Figure 1. The Integrations screen. Connect a translation-management server, watch running servers, and manage saved configurations.

The Prompt Editor — shaping the AI

Every AI task in bAIbel AV — translating, summarising, extracting terms — is driven by a prompt: the instructions the model is given. The Prompt Editor lets you read and adjust those prompts. It is a powerful tool, and a careful one: changing a prompt changes how the AI behaves across the app.

Open Prompt Editor from the sidebar. Before you can edit, give the prompt a Name and choose a Category — the category tells the editor which task the prompt belongs to. You can also set a Status of Active, Draft, or Archived, and use Load Default to start from the built-in template for that category.

A prompt has two parts, each in its own editor:

PartWhat it is
System PromptThe standing instructions that set the model’s role and rules.
User PromptThe request itself, into which the document’s content is placed at run time.

Prompts use named placeholders, written like {SOURCE_TEXT}, that are filled in when the task runs. A Valid Terms panel lists the placeholders allowed for the chosen category, so you can insert the right ones rather than guess. The toolbar gives you the usual New, Open, Save, Save As…, Export, and Delete.

Edit with care

The built-in prompts are tuned to work well. Copy one with Save As… and adjust the copy, rather than overwriting the original, so you can always fall back to a version that works. Keep the placeholders intact — removing one can break the task that relies on it.

Figure 2. The Prompt Editor. Set a name and category, edit the System and User prompts, and insert allowed placeholders from the Valid Terms panel.

Regex libraries — Pattern Profiles

Some content is best matched by a rule rather than by AI: dates, reference numbers, email addresses, product codes. Pattern Profiles are reusable libraries of such rules, written as regular expressions, that bAIbel AV can apply — for example to recognise and protect sensitive patterns during anonymisation. You manage them under Privacy and Confidentiality, on the Pattern Profiles tab.

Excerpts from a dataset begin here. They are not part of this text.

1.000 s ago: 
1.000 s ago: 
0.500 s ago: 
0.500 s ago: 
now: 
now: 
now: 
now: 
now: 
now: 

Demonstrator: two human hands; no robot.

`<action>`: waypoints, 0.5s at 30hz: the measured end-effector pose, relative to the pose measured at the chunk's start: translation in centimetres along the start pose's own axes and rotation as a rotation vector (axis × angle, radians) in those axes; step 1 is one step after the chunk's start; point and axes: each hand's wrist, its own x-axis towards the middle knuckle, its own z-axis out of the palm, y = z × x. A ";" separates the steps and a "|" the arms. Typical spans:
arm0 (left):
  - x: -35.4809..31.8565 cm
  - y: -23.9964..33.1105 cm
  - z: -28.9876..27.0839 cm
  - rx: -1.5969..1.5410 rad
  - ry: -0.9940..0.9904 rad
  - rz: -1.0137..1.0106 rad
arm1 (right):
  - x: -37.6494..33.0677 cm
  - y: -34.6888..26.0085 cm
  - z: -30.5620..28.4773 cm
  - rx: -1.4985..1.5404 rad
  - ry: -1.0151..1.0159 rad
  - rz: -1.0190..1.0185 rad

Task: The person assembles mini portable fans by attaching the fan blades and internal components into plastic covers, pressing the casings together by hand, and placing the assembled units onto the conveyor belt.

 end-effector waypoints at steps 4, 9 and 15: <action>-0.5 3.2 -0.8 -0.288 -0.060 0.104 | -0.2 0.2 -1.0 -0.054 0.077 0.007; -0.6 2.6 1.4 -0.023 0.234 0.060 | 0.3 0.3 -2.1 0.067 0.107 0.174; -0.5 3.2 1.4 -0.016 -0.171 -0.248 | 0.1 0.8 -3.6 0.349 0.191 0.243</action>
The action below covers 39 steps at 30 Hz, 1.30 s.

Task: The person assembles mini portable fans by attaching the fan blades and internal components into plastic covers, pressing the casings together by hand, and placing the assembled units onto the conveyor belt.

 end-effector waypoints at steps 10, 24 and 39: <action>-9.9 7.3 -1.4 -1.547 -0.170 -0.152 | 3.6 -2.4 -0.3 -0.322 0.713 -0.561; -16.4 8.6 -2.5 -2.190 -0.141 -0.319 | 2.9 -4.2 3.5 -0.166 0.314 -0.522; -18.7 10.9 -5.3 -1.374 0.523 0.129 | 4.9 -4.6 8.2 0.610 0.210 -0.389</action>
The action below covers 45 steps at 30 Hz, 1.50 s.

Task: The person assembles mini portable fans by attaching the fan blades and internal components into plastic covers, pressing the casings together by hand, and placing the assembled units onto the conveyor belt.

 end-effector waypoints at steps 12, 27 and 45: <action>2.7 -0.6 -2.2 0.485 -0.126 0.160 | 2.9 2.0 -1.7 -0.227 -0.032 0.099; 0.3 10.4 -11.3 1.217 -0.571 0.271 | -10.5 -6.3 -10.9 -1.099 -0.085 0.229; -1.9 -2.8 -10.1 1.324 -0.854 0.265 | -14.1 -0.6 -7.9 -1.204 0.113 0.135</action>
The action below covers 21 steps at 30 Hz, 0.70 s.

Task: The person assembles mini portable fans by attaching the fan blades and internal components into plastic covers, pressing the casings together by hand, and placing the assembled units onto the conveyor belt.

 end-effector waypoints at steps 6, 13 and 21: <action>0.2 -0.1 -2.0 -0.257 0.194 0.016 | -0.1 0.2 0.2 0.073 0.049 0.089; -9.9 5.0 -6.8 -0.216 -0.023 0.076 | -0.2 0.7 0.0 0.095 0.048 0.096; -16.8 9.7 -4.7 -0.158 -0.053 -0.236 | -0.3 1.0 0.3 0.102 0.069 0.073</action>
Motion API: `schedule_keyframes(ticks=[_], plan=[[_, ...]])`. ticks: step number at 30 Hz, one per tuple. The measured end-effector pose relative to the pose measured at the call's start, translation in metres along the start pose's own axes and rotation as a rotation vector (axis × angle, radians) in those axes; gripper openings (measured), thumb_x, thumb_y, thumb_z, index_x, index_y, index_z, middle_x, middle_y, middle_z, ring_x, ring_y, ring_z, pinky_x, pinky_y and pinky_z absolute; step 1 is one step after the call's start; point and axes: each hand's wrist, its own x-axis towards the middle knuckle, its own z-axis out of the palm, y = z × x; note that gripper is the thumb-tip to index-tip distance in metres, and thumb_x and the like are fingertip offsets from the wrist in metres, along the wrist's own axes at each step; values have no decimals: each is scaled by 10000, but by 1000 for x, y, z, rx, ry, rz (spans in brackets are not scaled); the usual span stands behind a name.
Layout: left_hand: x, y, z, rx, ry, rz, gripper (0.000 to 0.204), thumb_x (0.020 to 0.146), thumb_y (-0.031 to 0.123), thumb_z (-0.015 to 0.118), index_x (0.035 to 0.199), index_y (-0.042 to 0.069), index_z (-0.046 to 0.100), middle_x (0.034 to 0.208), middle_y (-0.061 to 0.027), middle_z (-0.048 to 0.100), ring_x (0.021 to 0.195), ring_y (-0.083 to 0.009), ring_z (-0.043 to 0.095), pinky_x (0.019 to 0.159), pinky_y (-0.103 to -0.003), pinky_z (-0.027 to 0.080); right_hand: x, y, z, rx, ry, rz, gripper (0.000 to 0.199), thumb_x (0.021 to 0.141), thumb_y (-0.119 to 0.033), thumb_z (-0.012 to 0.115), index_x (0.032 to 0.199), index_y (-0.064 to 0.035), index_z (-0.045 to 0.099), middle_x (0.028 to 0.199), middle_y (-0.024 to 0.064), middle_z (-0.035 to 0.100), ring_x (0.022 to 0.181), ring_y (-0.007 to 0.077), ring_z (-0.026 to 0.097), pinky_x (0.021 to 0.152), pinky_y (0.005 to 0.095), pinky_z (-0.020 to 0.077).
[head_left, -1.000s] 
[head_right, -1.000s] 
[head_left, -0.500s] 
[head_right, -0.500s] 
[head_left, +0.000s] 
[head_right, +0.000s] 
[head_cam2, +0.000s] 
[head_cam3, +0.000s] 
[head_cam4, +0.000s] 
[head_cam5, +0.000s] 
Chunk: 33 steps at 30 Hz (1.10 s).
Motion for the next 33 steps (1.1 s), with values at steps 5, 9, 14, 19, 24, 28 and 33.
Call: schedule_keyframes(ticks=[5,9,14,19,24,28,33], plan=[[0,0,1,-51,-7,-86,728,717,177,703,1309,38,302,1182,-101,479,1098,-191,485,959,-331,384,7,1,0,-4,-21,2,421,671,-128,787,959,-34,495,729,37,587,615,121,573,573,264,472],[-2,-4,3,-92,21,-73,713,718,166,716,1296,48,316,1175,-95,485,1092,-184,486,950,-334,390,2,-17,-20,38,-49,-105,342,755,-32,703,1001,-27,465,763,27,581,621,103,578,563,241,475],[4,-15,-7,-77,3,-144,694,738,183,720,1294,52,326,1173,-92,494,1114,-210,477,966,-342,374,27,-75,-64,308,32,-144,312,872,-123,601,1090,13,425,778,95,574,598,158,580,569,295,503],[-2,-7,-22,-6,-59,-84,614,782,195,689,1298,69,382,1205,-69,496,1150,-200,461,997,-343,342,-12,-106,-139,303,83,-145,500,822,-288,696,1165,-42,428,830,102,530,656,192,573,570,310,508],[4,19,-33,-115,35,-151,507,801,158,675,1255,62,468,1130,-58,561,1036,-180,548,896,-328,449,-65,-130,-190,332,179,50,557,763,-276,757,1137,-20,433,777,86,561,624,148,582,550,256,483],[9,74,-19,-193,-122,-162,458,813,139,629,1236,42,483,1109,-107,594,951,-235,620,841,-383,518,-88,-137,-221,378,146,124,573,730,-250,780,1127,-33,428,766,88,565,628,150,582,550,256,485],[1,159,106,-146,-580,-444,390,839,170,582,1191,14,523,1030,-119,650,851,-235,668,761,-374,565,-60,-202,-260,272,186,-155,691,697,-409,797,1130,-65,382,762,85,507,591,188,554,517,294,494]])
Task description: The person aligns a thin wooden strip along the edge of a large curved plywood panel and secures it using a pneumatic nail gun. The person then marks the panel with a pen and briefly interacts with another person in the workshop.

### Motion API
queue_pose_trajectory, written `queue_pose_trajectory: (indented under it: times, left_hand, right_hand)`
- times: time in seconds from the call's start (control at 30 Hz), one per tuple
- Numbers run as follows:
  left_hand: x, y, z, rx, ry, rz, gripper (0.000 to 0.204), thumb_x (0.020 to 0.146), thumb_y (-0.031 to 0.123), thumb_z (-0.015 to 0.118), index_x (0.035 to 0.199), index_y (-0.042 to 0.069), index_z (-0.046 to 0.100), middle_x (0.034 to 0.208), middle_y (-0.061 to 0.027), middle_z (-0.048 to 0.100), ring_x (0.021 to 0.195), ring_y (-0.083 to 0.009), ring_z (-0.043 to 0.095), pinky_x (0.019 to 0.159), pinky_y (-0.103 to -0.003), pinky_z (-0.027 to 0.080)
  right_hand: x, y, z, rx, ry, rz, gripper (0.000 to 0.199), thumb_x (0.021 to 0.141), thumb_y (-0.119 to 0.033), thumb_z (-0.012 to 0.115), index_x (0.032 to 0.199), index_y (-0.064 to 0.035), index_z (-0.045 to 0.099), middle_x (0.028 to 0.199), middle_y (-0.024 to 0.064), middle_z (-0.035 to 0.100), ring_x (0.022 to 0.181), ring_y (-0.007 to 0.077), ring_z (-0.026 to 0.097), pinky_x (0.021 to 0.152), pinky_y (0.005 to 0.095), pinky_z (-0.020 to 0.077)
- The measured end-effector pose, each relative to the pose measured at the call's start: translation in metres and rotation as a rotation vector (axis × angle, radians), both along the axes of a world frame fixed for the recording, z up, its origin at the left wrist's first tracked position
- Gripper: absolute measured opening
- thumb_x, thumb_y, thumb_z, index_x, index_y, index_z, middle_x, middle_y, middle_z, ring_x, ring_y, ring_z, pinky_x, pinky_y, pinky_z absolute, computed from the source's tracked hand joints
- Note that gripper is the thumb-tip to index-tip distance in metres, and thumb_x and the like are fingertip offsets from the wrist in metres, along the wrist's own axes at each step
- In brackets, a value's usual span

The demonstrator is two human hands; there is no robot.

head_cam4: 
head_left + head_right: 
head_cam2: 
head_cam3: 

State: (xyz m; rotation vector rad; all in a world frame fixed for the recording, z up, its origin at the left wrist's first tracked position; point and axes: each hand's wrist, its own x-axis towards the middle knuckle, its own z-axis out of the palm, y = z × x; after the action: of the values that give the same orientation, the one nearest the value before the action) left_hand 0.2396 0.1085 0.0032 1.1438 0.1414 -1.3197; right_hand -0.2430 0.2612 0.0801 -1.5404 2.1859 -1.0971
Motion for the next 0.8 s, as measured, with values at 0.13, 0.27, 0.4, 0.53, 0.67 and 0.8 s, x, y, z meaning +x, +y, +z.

The feature has three layers, from building blocks to finished libraries:

LayerWhat it is
Pattern GroupsThe building blocks — a single regular expression for one kind of thing, such as “dates” or “email addresses”, with options and validation.
Pattern ProfilesA curated set of groups, scoped to a language, that you apply together.
Pattern TranslationsRules for carrying a matched pattern across languages — for example reordering the parts of a date for the target language.

When you build a Pattern Group, you write the expression, paste in some Sample Text, and use Analyze to check it matches what you expect before you save it. Options such as ignoring case or matching across lines are there when you need them.

When to reach for a pattern

Use a Pattern Profile when something has a reliable shape a rule can catch. It is the precise, repeatable counterpart to the AI-driven privacy tools: the Privacy Profile and Numerical Obfuscation wizard handle the judgement calls, while patterns handle the predictable shapes.

Figure 3. The Pattern Profiles tab. Pattern Groups are the building blocks, Profiles gather them, and Translations carry matches across languages.
Figure 4. Building a Pattern Group. Write the expression, test it against sample text with Analyze, and set its options before saving.

Terminology used in this guide

Integrations
The screen where you connect outside services: translation-management servers, external compute, and local model or voice servers.
TMS server
A translation-management server that assigns and exchanges project packages.
Prompt
The instructions given to a model for a task, made of a System Prompt and a User Prompt.
Placeholder
A named slot in a prompt, such as {SOURCE_TEXT}, filled with content when the task runs.
Pattern Profile
A reusable library of regular-expression rules, built from Pattern Groups, applied for example during anonymisation.
Pattern Group
A single regular expression for one kind of content, the building block of a profile.